The mention of Marnie’s name seems to ignite something in Owen, who leans forward on his bench seat, craning to get closer to her. Meanwhile, Marnie makes her way to the witness box. The lawyers are conferring. Owen tells them to be quiet.
Judge Baum interrupts him. “Mr. Cargill, please refrain from speaking.”
“They were talking,” says Owen. “I wanted to be able to hear her footsteps.”
“Counsel are allowed to confer.”
“What is she wearing?” asks Owen.
Nobody answers.
Owen looks from side to side. “Somebody, please tell me.”
“Pull yourself together, Mr.

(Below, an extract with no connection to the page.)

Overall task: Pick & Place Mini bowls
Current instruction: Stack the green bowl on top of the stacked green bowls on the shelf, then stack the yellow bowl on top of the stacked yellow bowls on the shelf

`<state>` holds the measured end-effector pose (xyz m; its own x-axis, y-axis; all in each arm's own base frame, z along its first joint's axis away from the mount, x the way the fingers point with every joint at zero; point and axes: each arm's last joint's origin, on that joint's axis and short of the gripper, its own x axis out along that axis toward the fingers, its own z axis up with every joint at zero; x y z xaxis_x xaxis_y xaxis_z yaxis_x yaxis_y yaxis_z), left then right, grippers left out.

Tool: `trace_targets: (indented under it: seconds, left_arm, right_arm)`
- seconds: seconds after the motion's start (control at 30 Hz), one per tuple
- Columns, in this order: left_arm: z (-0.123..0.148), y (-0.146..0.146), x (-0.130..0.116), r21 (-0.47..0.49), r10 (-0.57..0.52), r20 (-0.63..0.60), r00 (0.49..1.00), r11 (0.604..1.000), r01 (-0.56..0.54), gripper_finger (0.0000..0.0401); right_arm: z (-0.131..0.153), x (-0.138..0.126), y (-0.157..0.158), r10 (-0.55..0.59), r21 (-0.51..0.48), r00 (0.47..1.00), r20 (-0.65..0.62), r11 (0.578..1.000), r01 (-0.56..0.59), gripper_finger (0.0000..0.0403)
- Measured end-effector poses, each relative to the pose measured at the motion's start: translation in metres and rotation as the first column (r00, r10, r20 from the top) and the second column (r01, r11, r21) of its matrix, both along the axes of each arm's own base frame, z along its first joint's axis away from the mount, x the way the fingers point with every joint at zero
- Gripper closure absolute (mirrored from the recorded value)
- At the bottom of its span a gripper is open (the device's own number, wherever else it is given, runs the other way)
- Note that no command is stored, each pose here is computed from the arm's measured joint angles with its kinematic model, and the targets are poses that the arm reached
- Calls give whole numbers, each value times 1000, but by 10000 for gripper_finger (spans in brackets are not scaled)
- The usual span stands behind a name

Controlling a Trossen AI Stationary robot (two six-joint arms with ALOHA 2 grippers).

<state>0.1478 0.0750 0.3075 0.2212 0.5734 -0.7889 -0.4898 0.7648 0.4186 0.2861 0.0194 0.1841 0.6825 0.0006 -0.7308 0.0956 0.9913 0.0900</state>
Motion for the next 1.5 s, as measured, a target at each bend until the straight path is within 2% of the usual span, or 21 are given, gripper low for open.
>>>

Cargill, or I will have you removed.”
“Is she wearing the pencil skirt and white blouse, maybe with a blazer?”
“This is your last warning,” says Judge Baum, signaling to the guard.
“Sure. Right. I’m sorry.” Owen bows his head and puts his hands together.
Marnie is staring at him, appalled. Up until now she hasn’t seen or acknowledged Owen’s injuries. They were explained to her, but she claimed to have no memory of gouging out his eyes. For a fleeting moment she seems to waver, her body shaking. Then she looks up at the public gallery and sees Zoe and her father.
Stepping into the witness box, she unfolds a piece of paper that she has crumpled in her fist. She reads the first sentence to herself and then out loud.
“The man being sentenced today claims to be my father and says that he was protecting me. But a real father is someone who holds you when you have nightmares and kisses your scraped knees. He carries you on his shoulders when you’re tired and pulls out thorns and drinks cups of pretend tea at pretend tea parties, surrounded by dolls and teddy bears. A real father reads bedtime stories and takes you swimming and to ballet and to drama classes. He waits up when you go on your first date. He wipes away your tears when you’re jilted. He walks you up the aisle when you get married and cries when he holds his grandchild for the first time. A real father loves you unconditionally, not because your eyes are the same color as his, or you share the same DNA. He loves you because he’s the one who’s always been there.”